For most Windows 7 and 8.1 users, I recommend following AKB 2000004: How to apply the Win7 and 8.1 Monthly Rollups. Realize that some or all of the expected patches for December may not show up or, if they do show up, may not be checked. DON’T CHECK any unchecked patches. Unless you’re very sure of yourself, DON’T GO LOOKING for additional patches. In particular, if you install the January Monthly Rollups or Cumulative Updates, you won’t need (and probably won’t see) the concomitant patches for December. Don’t mess with Mother Microsoft.
Watch out for driver updates — you’re far better off getting them from a manufacturer’s website.
After you’ve installed the latest Monthly Rollup, if you’re intent on minimizing Microsoft’s snooping, run through the steps in AKB 2000007: Turning off the worst Win7 and 8.1 snooping. If you want to thoroughly cut out the telemetry, see @abbodi86’s detailed instructions in AKB 2000012: How To Neutralize Telemetry and Sustain Windows 7 and 8.1 Monthly Rollup Model.
Realize that we don’t know what information Microsoft collects on Window 7 and 8.1 machines. But I’m starting to believe that information pushed to Microsoft’s servers for Win7 owners is nearing equality to that pushed in Win10.
Step 3. For Windows 10
If you’re running Win10 version 1709, or version 1803 (my current preference), you definitely want to block the forced upgrade to Win10 1809. Don’t get caught flat-footed: Microsoft is pushing 1809 slowly, but you don’t have to go when that superintelligent deployment program says you’re ready. Follow the advice in How to block the Windows 10 October 2018 Update, version 1809, from installing. Of course, all bets are off if Microsoft, uh, forgets to honor its own settings.
Those of you who run Win10 Pro/Education and followed my advice in November — to set “quality update” (cumulative update) deferrals to 15 days, per the screenshot — don’t need to do anything. Your machine already updated itself on the 23rd. Don’t touch a thing and in particular don’t click “Check for Updates.”

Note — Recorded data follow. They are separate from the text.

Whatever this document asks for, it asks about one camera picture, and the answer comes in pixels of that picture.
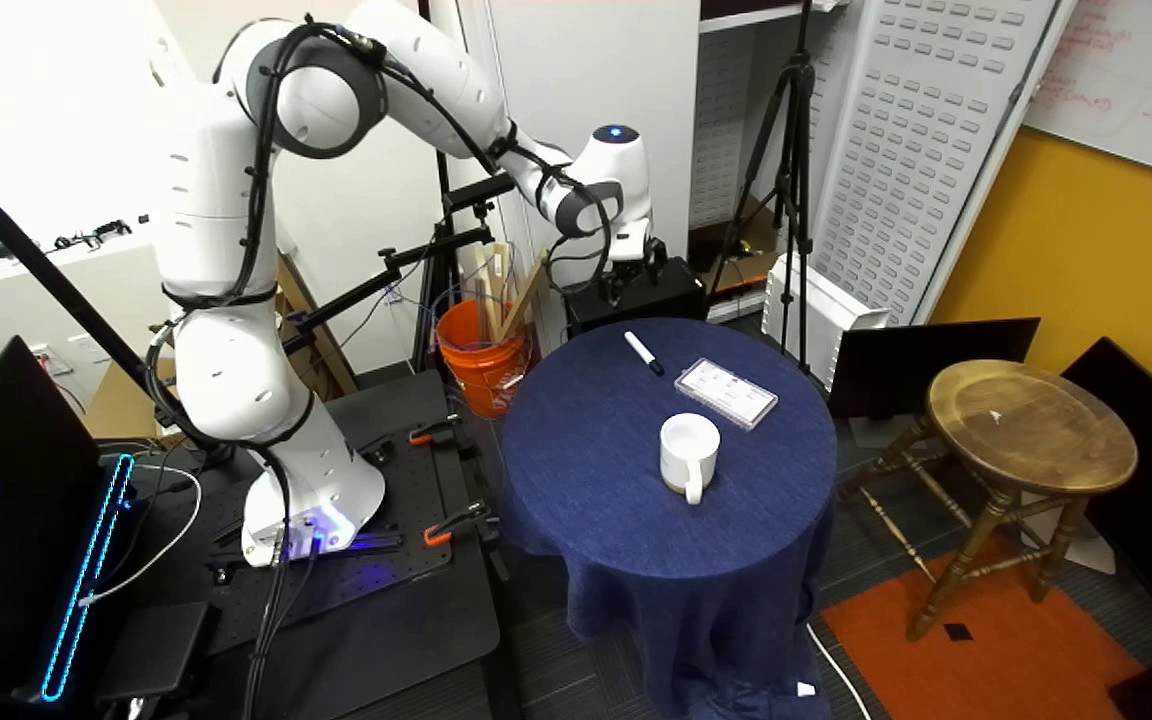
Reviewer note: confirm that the black slanted pole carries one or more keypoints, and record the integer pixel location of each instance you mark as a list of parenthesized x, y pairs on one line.
[(46, 275)]

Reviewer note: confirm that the clear plastic card case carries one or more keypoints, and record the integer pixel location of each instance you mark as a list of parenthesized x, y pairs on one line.
[(726, 393)]

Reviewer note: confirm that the white mug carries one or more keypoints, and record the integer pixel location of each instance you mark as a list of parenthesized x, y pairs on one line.
[(688, 452)]

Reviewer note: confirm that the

For the rest of you, including those of you stuck with Win10 Home, go through the steps in “8 steps to install Windows 10 patches like a pro.” Make sure that you run Step 3, to hide any updates you don’t want (such the Win10 1809 upgrade or any driver updates for non-Microsoft hardware) before proceeding.
If you really want to hide everything, including the gonzo KB 4023057 patch I mentioned earlier this week, you need to go through @PKCano’s steps to wring every last update out of your update queue. Microsoft hides some of them.
This month make sure you’re the windshield, not the bug.
Thanks to the dozens of volunteers on AskWoody who contribute mightily, especially @sb, @PKCano, @abbodi86, and many others.
We’ve moved to MS-DEFCON 4 on the AskWoody Lounge.